И однажды Волков спросил Голодного — уже тогда, когда он запел свои религиозные баллады:
— Вася, а для чего ты поёшь сейчас? Денег за это ты не получишь. Тёлок тоже. Славу, может быть, но в очень неблизком будущем. Я же вижу, ты человек мирового масштаба, а здесь болтаешься в вакууме. Так для чего же всё это?
— Для людей, Волк.
— Но это же не люди, а крысы. Я давно это понял. Мало кто замечает, особенно мы сами, что у русских типично крысиные повадки. Они безмозглы, жадны, нахальны, трусливы, разрушают и жрут всё на своём пути. Не обладают ни культурой, ни моралью, ни религией, ни нравственностью, не уважают ни себя, ни тем более других. Немногих людей, возникающих на их земле, они же сами и сжирают в своих вонючих крысятниках. Меня они не тронут — я из их породы, а съедят — так одной крысой меньше будет.
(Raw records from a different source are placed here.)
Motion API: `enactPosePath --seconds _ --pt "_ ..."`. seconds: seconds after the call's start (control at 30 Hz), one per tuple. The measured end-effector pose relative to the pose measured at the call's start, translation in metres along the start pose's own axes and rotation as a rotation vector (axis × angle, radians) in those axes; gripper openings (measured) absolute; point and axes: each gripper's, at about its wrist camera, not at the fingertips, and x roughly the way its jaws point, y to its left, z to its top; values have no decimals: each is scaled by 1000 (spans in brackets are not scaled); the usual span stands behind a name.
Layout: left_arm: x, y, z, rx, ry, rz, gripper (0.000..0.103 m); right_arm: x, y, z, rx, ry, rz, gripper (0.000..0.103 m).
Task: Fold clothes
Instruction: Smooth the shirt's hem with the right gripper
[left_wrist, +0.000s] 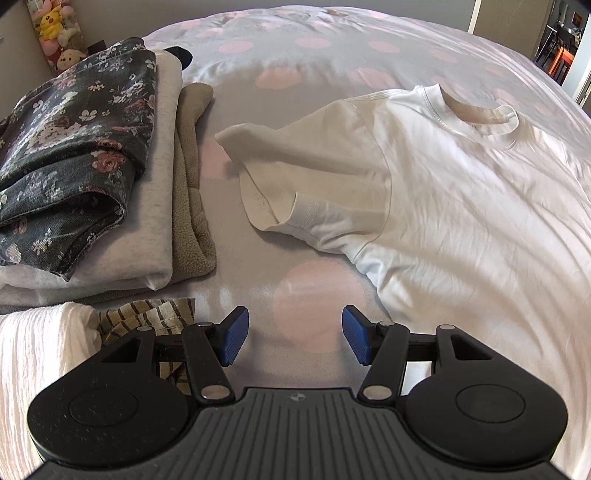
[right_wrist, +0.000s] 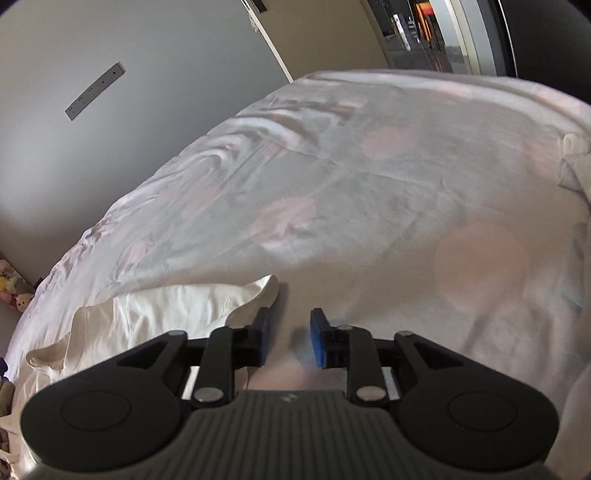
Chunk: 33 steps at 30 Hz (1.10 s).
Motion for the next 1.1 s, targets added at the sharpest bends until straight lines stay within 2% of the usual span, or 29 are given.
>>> enactPosePath --seconds 0.3,0.5,0.53,0.57,0.6,0.63,0.77,0.97,1.1 --pt "2 -6 -1 -2 7 -12 54 23 -2 18 119 44 67 34" --pt "-4 -11 -5 -10 3 -24 54 37 11 20 67 55 35 31" --pt "-5 -12 -6 -12 3 -26 54 37 14 18 53 53 29 27" --pt "-7 -12 -5 -13 -1 -25 54 37 16 18 45 58 30 11" --pt "-10 -11 -5 -14 -7 -23 54 36 17 18 39 65 32 4" --pt "-13 -11 -4 -14 -12 -21 54 33 19 19 30 56 30 4" --pt "-23 -8 -3 -22 -32 -16 54 17 27 31 -65 -23 -43 3" --pt "-33 -2 -12 -65 -32 -30 54 37 36 32 -186 57 -171 5" --pt "-37 -2 -26 -66 -13 -64 58 17 27 32 -205 32 -246 12"
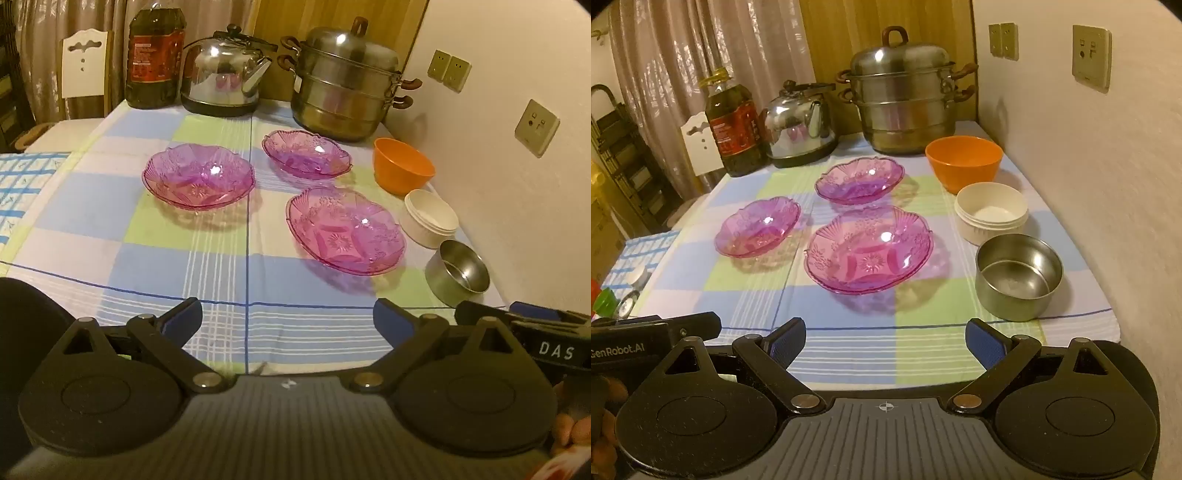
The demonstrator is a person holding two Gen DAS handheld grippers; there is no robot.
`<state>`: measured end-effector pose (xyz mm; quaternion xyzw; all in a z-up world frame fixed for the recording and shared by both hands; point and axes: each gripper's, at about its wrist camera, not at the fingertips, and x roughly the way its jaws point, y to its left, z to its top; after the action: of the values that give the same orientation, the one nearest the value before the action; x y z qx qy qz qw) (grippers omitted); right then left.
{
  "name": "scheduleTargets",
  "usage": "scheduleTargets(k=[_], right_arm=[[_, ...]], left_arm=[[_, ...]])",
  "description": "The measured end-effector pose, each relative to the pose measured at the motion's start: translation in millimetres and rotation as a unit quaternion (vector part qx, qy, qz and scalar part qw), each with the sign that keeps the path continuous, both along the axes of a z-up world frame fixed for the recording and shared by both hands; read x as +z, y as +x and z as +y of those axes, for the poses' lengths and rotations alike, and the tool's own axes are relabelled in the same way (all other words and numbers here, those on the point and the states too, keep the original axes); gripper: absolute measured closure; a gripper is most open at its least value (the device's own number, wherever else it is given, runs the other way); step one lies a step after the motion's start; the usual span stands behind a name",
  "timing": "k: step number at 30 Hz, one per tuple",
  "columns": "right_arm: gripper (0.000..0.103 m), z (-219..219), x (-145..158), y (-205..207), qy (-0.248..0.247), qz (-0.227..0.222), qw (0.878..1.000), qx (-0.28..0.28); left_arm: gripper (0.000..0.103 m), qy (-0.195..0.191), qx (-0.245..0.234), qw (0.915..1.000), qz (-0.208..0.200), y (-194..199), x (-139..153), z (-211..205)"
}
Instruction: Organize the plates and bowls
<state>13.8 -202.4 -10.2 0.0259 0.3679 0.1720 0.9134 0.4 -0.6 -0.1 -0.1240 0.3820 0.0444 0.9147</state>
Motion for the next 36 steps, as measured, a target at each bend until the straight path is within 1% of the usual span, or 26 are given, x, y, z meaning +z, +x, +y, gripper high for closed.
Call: scheduleTargets(k=[1,2,5,7,9,15,17,36], right_arm=[[0.010,0,0,0,0.000,0.000,1.000,0.000],[0.010,-1,0,0,0.000,-0.001,1.000,0.000],[0.010,0,-1,1,-0.004,0.000,1.000,0.004],[0.010,1,-1,1,-0.009,-0.004,1.000,0.004],[0.010,-4,-2,3,-0.003,-0.001,1.000,0.002],[0.010,-3,-2,10,-0.007,0.003,1.000,0.004],[0.010,2,-5,4,-0.008,0.001,1.000,0.002],[0.010,5,-5,3,-0.009,-0.001,1.000,0.001]], left_arm=[[0.005,0.001,-0.002,1.0000,-0.002,0,0,-1],[0.005,-0.013,0.004,0.9999,-0.006,-4,-3,3],[0.007,-0.014,0.004,0.9999,-0.002,-1,1,2],[0.007,-0.010,0.001,1.0000,0.001,-2,-1,3],[0.007,-0.006,0.003,1.0000,0.000,-3,-2,0],[0.008,-0.008,0.003,0.9999,0.006,0,-3,1],[0.009,-0.005,0.003,1.0000,0.007,0,-3,1],[0.009,-0.001,0.001,1.0000,0.005,0,-3,-1]])
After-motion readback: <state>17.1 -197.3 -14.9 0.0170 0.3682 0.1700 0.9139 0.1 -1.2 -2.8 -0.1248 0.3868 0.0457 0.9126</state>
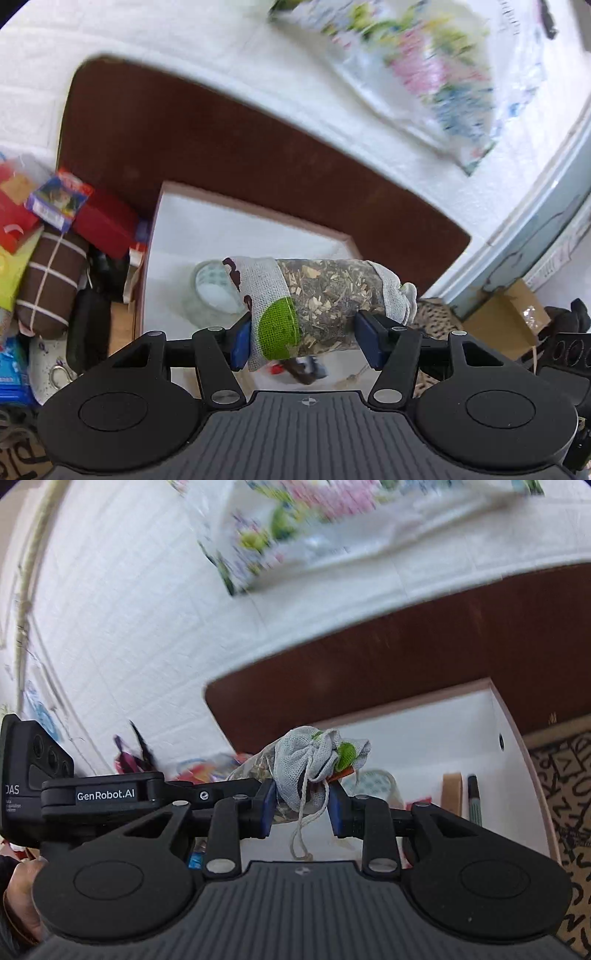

Но ты же не крыса! Тебе надо бежать, уезжать из совка подальше от чумного стада, и не в Европу или Америку, куда они уже прогрызли ходы, а в Новую Гвинею, в Боливию, хоть к чёрту. Забудешь это проклятое сапожно-тюремное наречие, которое называется современным русским языком и в котором, кроме мата, системной фени и жаргона барменов и проституток, есть ещё три слова: водка, Сталин и жопа. Я же знаю, ты человек, принадлежащий вселенной, и не будешь пороть мне славянофильских бредней о Родине и о Пушкине. И самое главное — ты парашютист или уже нет?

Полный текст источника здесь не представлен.